§ **What the task requires**: Of the lines below, report only those that contain "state".

§ **Data block**:
● ● ● ● ●

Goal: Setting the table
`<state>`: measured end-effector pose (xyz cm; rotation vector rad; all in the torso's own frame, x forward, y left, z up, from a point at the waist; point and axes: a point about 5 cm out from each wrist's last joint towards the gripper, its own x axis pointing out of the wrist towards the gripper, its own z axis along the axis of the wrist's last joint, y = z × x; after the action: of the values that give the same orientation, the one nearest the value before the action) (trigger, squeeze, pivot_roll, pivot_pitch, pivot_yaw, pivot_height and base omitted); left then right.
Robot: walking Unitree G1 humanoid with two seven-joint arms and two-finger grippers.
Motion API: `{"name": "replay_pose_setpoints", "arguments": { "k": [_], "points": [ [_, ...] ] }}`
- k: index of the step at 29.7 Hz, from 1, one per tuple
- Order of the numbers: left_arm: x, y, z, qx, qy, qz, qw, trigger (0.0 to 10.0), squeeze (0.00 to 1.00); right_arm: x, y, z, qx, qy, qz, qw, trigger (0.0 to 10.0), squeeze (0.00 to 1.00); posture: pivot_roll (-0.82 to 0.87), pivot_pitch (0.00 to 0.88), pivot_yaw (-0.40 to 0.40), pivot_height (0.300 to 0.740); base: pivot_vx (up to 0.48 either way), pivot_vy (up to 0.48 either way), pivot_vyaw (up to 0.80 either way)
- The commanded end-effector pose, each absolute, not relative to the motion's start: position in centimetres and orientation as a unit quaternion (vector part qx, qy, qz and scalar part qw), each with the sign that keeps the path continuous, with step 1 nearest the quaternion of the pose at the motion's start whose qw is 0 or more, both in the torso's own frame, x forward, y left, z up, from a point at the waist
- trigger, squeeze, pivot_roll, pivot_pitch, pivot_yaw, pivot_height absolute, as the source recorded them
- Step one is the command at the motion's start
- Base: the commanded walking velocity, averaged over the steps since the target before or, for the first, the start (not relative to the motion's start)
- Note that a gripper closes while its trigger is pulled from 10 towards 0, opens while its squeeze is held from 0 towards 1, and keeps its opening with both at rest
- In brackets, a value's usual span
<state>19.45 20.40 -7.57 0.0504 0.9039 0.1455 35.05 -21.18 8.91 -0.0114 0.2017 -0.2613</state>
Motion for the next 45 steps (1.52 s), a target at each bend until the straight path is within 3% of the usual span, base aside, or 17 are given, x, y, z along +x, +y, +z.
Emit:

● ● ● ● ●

§ **Response**:
`<state>`: measured end-effector pose (xyz cm; rotation vector rad; all in the torso's own frame, x forward, y left, z up, from a point at the waist; point and axes: a point about 5 cm out from each wrist's last joint towards the gripper, its own x axis pointing out of the wrist towards the gripper, its own z axis along the axis of the wrist's last joint, y = z × x; after the action: of the values that give the same orientation, the one nearest the value before the action) (trigger, squeeze, pivot_roll, pivot_pitch, pivot_yaw, pivot_height and base omitted); left then right.
<state>19.45 20.40 -7.57 0.0504 0.9039 0.1455 35.05 -21.18 8.91 -0.0114 0.2017 -0.2613</state>

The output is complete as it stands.